= What this task involves =
Each and every line below goes into your answer unchanged, but leave out the images.

= Data below =

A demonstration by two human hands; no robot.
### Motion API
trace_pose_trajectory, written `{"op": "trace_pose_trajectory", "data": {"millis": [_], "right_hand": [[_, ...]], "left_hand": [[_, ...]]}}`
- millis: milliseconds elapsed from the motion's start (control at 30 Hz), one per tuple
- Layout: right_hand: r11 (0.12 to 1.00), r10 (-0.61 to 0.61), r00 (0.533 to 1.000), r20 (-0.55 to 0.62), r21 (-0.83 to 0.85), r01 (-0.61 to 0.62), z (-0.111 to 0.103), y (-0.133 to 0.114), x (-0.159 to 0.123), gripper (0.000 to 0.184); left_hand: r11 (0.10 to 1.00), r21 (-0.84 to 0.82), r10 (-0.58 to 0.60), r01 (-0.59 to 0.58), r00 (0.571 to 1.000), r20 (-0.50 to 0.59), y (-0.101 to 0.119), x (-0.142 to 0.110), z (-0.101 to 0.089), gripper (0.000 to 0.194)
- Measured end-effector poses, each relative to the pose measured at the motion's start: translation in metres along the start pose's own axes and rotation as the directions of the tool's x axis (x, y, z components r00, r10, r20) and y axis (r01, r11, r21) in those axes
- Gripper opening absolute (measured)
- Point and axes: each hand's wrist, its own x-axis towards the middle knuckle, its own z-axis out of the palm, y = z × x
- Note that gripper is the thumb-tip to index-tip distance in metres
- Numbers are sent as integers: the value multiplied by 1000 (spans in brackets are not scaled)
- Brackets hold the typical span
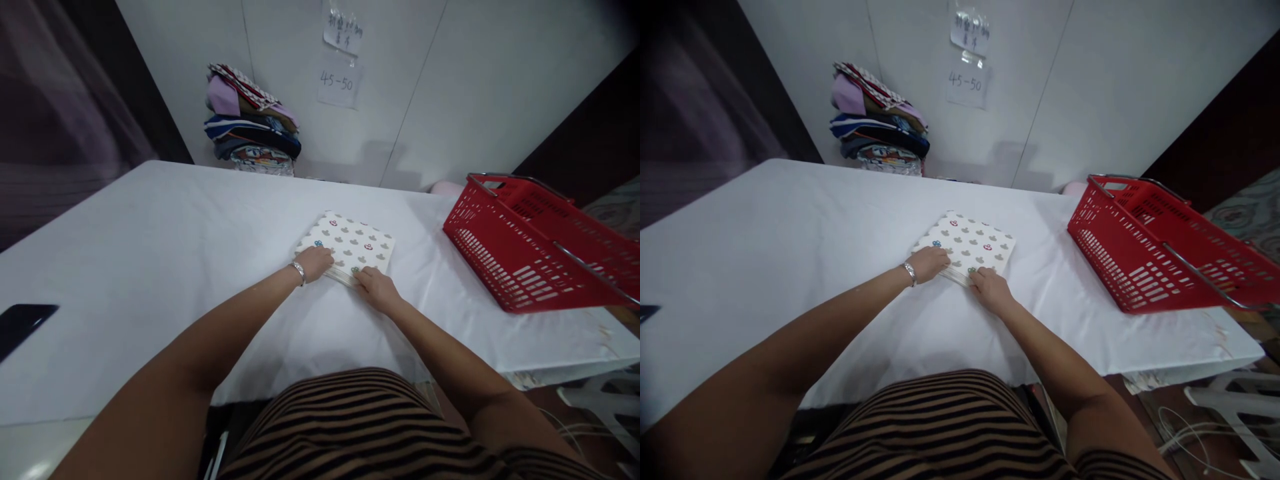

= Answer =
A demonstration by two human hands; no robot.
### Motion API
trace_pose_trajectory, written `{"op": "trace_pose_trajectory", "data": {"millis": [_], "right_hand": [[_, ...]], "left_hand": [[_, ...]]}}`
- millis: milliseconds elapsed from the motion's start (control at 30 Hz), one per tuple
- Layout: right_hand: r11 (0.12 to 1.00), r10 (-0.61 to 0.61), r00 (0.533 to 1.000), r20 (-0.55 to 0.62), r21 (-0.83 to 0.85), r01 (-0.61 to 0.62), z (-0.111 to 0.103), y (-0.133 to 0.114), x (-0.159 to 0.123), gripper (0.000 to 0.184); left_hand: r11 (0.10 to 1.00), r21 (-0.84 to 0.82), r10 (-0.58 to 0.60), r01 (-0.59 to 0.58), r00 (0.571 to 1.000), r20 (-0.50 to 0.59), y (-0.101 to 0.119), x (-0.142 to 0.110), z (-0.101 to 0.089), gripper (0.000 to 0.194)
- Measured end-effector poses, each relative to the pose measured at the motion's start: translation in metres along the start pose's own axes and rotation as the directions of the tool's x axis (x, y, z components r00, r10, r20) and y axis (r01, r11, r21) in those axes
- Gripper opening absolute (measured)
- Point and axes: each hand's wrist, its own x-axis towards the middle knuckle, its own z-axis out of the palm, y = z × x
- Note that gripper is the thumb-tip to index-tip distance in metres
- Numbers are sent as integers: the value multiplied by 1000 (spans in brackets are not scaled)
- Brackets hold the typical span

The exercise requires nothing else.